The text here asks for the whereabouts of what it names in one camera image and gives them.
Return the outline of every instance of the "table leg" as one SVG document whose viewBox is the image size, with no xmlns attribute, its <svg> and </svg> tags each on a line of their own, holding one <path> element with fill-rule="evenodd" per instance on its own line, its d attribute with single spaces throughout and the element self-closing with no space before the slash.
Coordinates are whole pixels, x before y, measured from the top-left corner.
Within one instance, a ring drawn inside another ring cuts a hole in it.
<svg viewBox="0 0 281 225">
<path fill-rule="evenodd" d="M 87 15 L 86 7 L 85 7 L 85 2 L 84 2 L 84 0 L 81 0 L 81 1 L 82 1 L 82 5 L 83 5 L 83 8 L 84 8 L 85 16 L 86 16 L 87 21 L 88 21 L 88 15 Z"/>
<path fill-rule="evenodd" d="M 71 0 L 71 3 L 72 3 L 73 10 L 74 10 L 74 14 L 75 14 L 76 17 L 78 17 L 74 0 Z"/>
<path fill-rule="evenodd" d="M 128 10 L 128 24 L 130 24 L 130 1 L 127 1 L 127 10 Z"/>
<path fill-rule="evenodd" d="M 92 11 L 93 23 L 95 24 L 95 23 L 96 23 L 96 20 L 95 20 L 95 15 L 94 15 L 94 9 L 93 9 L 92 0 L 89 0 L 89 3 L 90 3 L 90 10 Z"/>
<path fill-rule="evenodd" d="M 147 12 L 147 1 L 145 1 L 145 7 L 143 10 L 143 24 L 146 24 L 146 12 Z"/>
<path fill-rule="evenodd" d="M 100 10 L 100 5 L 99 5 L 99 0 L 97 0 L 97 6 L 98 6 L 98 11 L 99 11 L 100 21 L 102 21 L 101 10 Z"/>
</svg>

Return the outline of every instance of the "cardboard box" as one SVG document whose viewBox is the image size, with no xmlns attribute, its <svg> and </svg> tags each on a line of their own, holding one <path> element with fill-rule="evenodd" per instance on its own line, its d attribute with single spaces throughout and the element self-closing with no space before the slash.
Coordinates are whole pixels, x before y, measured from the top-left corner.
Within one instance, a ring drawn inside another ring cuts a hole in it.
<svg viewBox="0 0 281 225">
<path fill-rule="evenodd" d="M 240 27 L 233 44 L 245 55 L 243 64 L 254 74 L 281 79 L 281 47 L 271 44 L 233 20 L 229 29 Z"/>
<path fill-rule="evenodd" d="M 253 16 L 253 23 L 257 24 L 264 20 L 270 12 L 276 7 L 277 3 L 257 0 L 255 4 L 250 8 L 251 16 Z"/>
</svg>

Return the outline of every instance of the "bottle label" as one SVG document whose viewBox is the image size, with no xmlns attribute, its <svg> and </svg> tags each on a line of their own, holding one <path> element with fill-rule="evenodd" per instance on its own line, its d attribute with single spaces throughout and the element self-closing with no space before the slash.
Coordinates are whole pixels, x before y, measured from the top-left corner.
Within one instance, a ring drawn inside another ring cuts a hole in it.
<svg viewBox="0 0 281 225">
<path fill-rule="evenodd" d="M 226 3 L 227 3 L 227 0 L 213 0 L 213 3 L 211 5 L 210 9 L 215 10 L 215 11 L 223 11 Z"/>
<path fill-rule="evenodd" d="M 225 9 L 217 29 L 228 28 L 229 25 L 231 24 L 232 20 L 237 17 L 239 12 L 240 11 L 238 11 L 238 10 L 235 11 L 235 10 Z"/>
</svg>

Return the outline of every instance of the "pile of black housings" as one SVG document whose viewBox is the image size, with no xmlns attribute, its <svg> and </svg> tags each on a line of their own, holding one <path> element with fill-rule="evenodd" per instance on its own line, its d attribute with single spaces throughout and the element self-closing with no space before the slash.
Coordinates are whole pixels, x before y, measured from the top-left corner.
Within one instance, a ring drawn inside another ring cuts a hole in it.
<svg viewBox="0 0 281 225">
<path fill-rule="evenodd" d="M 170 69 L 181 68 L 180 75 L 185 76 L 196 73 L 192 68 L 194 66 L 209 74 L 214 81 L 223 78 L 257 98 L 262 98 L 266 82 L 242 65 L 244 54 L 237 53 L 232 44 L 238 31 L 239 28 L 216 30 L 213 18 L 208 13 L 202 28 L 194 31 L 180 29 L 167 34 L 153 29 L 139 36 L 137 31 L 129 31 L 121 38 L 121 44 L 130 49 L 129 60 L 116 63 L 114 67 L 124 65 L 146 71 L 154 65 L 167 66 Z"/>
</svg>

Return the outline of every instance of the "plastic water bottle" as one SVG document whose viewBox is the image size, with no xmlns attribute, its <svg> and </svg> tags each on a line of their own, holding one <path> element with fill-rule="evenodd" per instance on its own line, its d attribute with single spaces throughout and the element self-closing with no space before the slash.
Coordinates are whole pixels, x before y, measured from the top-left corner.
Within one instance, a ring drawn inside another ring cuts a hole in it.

**What the task asks**
A word-for-word copy of the material above is required.

**Task response**
The text here asks for the whereabouts of what it names in one camera image and gives them.
Return the outline of every instance of the "table leg" as one SVG document whose viewBox is the image size, with no xmlns attribute, its <svg> and </svg> tags each on a line of their own, holding one <path> element with fill-rule="evenodd" per instance on its own line, its d attribute with single spaces throughout and the element self-closing with no space before the slash.
Coordinates are whole pixels, x before y, measured from the top-left corner.
Within one instance, a ring drawn inside another ring cuts a hole in it.
<svg viewBox="0 0 281 225">
<path fill-rule="evenodd" d="M 87 15 L 86 7 L 85 7 L 85 2 L 84 2 L 84 0 L 81 0 L 81 1 L 82 1 L 82 5 L 83 5 L 83 8 L 84 8 L 85 16 L 86 16 L 87 21 L 88 21 L 88 15 Z"/>
<path fill-rule="evenodd" d="M 71 0 L 71 3 L 72 3 L 73 10 L 74 10 L 74 14 L 75 14 L 76 17 L 78 17 L 74 0 Z"/>
<path fill-rule="evenodd" d="M 128 10 L 128 24 L 130 24 L 130 1 L 127 1 L 127 10 Z"/>
<path fill-rule="evenodd" d="M 92 11 L 93 23 L 95 24 L 95 23 L 96 23 L 96 20 L 95 20 L 95 15 L 94 15 L 94 9 L 93 9 L 92 0 L 89 0 L 89 3 L 90 3 L 90 10 Z"/>
<path fill-rule="evenodd" d="M 147 12 L 147 1 L 145 1 L 145 7 L 143 10 L 143 24 L 146 24 L 146 12 Z"/>
<path fill-rule="evenodd" d="M 100 10 L 100 5 L 99 5 L 99 0 L 97 0 L 97 6 L 98 6 L 98 11 L 99 11 L 100 21 L 102 21 L 101 10 Z"/>
</svg>

Return the outline of every instance of the "cardboard box" as one SVG document whose viewBox is the image size, with no xmlns attribute, its <svg> and </svg> tags each on a line of their own, holding one <path> element with fill-rule="evenodd" per instance on its own line, its d attribute with single spaces throughout and the element self-closing with no space before the slash.
Coordinates are whole pixels, x before y, measured from the top-left corner.
Within one instance, a ring drawn inside another ring cuts a hole in it.
<svg viewBox="0 0 281 225">
<path fill-rule="evenodd" d="M 240 27 L 233 44 L 245 55 L 243 64 L 254 74 L 281 79 L 281 47 L 271 44 L 233 20 L 229 29 Z"/>
<path fill-rule="evenodd" d="M 253 16 L 253 23 L 257 24 L 264 20 L 270 12 L 276 7 L 277 3 L 257 0 L 255 4 L 250 8 L 251 16 Z"/>
</svg>

Return the outline of every instance of the "bottle label" as one SVG document whose viewBox is the image size, with no xmlns attribute, its <svg> and </svg> tags each on a line of their own, holding one <path> element with fill-rule="evenodd" per instance on its own line, its d attribute with single spaces throughout and the element self-closing with no space before the slash.
Coordinates are whole pixels, x before y, measured from the top-left corner.
Within one instance, a ring drawn inside another ring cuts a hole in it.
<svg viewBox="0 0 281 225">
<path fill-rule="evenodd" d="M 226 3 L 227 3 L 227 0 L 213 0 L 213 3 L 211 5 L 210 9 L 215 10 L 215 11 L 223 11 Z"/>
<path fill-rule="evenodd" d="M 225 9 L 217 29 L 228 28 L 229 25 L 231 24 L 232 20 L 237 17 L 239 12 L 240 11 L 238 11 L 238 10 L 235 11 L 235 10 Z"/>
</svg>

Return the outline of every instance of the "pile of black housings" as one SVG document whose viewBox is the image size, with no xmlns attribute, its <svg> and </svg> tags each on a line of their own, holding one <path> element with fill-rule="evenodd" per instance on its own line, its d attribute with single spaces throughout and the element self-closing with no space before the slash.
Coordinates are whole pixels, x before y, measured from the top-left corner.
Within one instance, a ring drawn inside another ring cuts a hole in it.
<svg viewBox="0 0 281 225">
<path fill-rule="evenodd" d="M 170 69 L 181 68 L 180 75 L 185 76 L 196 73 L 192 68 L 194 66 L 209 74 L 214 81 L 223 78 L 257 98 L 262 98 L 266 82 L 242 65 L 244 54 L 237 53 L 232 44 L 238 31 L 239 28 L 216 30 L 213 18 L 208 13 L 202 28 L 194 31 L 180 29 L 167 34 L 153 29 L 139 36 L 137 31 L 129 31 L 121 38 L 121 44 L 130 49 L 129 60 L 116 63 L 114 67 L 124 65 L 146 71 L 154 65 L 167 66 Z"/>
</svg>

Return the outline of every instance of the "plastic water bottle" as one SVG document whose viewBox is the image size, with no xmlns attribute, its <svg> and </svg> tags each on a line of their own, holding one <path> element with fill-rule="evenodd" per instance on its own line, its d attribute with single spaces throughout and the element self-closing with no space before the slash.
Coordinates are whole pixels, x before y, measured from the top-left corner.
Within one instance, a ring drawn inside another ring cuts a hole in it.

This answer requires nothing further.